→ **Work instruction**:
Report each line of the entries that contains the word "brown", copied in full.
Material shown below:
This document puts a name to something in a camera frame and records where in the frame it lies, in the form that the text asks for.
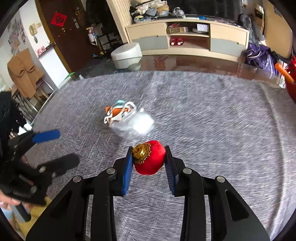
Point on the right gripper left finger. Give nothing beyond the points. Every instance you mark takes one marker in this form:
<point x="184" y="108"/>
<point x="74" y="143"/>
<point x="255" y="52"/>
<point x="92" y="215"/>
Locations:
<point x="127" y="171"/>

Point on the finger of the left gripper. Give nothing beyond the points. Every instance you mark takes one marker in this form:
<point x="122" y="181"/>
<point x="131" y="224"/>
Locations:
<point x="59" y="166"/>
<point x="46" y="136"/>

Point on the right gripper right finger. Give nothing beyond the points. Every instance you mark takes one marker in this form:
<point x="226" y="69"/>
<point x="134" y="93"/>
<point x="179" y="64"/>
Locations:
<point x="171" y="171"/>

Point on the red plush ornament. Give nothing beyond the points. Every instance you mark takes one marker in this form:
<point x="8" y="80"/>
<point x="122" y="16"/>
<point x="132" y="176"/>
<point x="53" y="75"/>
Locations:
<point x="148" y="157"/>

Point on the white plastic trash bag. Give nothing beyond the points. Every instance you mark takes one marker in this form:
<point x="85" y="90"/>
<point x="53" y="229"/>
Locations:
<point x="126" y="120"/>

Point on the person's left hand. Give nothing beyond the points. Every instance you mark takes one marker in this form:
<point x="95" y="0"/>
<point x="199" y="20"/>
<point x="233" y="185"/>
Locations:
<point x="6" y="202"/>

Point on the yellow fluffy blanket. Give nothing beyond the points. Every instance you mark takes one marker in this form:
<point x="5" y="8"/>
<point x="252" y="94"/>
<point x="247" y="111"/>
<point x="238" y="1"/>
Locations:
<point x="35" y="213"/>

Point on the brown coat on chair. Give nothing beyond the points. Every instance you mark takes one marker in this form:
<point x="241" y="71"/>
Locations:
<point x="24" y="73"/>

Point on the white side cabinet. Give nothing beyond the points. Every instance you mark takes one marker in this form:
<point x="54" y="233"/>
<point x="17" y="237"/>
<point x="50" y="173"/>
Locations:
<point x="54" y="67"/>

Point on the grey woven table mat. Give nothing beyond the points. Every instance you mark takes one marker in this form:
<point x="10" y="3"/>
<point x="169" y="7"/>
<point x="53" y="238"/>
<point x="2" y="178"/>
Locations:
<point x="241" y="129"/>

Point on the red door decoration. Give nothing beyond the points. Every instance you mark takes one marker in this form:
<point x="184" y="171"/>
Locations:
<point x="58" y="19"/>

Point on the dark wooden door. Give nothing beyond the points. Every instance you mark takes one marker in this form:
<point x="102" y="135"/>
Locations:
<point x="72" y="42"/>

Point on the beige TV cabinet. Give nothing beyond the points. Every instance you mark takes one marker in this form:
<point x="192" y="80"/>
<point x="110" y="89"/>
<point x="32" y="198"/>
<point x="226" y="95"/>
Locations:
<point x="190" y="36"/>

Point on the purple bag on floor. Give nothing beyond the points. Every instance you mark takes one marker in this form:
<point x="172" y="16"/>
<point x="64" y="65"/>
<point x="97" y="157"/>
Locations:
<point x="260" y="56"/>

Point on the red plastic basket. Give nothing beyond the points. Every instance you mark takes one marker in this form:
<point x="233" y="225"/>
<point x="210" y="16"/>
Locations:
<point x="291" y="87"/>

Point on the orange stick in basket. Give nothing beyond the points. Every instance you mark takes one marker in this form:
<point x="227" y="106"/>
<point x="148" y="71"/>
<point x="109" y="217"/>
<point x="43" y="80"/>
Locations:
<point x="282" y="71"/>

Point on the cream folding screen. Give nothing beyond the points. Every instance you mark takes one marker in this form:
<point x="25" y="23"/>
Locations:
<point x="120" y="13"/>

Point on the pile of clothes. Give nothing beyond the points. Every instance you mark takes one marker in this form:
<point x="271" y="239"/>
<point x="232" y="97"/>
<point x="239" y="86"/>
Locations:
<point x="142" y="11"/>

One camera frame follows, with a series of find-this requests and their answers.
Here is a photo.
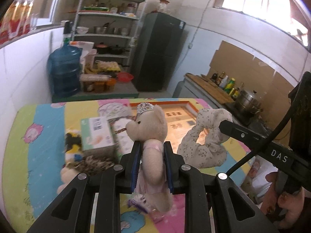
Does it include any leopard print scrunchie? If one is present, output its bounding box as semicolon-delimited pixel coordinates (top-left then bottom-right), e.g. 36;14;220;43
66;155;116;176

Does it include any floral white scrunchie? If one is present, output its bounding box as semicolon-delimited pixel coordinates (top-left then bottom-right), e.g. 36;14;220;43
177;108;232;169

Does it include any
End of Material shown.
Material shown below:
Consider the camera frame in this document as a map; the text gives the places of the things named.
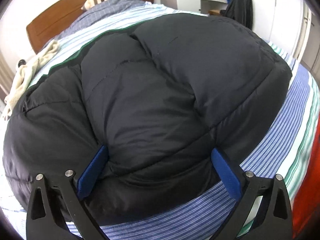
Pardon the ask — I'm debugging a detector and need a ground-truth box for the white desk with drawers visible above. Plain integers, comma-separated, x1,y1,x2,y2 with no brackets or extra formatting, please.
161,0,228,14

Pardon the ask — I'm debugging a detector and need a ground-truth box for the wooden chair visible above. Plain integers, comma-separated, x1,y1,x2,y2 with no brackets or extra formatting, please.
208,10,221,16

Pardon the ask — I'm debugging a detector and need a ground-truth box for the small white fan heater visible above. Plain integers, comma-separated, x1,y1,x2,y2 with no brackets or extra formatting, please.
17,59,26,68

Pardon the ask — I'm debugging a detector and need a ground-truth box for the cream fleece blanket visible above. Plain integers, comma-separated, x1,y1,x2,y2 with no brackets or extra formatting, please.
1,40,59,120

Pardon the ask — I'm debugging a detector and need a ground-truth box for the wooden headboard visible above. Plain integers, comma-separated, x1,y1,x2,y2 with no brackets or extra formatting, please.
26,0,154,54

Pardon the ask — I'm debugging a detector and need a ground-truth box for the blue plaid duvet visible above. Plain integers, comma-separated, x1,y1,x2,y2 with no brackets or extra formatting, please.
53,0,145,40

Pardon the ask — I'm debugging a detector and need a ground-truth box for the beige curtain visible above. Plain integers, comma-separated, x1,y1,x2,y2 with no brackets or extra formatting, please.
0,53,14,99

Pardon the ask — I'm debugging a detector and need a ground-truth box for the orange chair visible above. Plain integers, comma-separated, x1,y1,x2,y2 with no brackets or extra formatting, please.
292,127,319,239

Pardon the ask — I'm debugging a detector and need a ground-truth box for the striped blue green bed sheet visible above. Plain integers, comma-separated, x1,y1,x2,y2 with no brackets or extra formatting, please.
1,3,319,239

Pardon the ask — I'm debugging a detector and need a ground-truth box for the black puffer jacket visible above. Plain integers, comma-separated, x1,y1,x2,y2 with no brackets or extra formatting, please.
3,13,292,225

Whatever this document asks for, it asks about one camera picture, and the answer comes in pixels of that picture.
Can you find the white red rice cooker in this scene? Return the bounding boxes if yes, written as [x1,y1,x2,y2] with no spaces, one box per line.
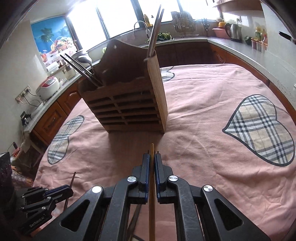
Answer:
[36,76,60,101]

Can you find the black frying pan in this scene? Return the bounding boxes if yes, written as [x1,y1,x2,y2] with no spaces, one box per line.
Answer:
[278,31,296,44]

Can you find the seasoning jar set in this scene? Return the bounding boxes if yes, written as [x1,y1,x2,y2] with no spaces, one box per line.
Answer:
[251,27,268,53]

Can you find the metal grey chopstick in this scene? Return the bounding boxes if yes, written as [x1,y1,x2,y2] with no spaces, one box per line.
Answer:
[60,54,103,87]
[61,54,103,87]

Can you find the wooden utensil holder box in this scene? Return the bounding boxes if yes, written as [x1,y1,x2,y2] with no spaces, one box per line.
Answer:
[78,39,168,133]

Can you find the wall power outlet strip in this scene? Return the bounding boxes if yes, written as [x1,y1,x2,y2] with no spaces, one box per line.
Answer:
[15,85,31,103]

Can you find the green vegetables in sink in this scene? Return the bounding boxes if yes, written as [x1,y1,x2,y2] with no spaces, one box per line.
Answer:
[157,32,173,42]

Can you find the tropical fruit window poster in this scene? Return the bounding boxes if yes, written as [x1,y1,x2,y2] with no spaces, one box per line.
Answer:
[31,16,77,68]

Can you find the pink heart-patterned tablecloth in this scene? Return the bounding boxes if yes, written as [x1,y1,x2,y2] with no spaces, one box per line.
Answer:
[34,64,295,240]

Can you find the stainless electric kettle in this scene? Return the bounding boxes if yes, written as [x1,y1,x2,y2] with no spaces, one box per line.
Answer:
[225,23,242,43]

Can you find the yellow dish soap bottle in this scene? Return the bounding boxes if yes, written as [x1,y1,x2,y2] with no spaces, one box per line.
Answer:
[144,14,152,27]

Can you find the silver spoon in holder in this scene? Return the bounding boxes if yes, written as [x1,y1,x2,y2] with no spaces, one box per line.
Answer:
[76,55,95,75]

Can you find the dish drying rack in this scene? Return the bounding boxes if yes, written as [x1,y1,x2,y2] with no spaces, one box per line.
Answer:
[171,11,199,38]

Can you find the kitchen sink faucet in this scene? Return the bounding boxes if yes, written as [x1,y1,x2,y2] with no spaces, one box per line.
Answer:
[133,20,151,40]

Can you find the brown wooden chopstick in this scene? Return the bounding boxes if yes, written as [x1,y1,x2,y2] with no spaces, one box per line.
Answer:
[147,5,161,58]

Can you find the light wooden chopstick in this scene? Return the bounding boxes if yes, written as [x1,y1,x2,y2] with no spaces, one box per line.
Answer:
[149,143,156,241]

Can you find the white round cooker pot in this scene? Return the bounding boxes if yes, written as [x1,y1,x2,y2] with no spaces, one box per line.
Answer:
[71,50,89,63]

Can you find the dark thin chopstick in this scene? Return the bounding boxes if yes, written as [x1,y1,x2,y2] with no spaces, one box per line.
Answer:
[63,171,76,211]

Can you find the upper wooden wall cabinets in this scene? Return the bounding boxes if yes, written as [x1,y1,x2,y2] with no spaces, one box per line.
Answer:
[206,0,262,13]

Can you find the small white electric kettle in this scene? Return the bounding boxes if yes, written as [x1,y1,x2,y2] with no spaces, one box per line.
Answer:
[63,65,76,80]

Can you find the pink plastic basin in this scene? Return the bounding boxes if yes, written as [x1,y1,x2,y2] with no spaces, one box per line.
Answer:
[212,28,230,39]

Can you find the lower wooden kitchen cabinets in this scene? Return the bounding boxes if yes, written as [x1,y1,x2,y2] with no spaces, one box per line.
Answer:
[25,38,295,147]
End of Material shown.
→ **Result below**:
Point on the brown coat on chair. Give nothing beyond the points. Every instance you mark takes one marker in this form:
Can you find the brown wooden chopstick in this scene? Return the bounding boxes if yes, written as [x1,y1,x2,y2] with no spaces, one box per line.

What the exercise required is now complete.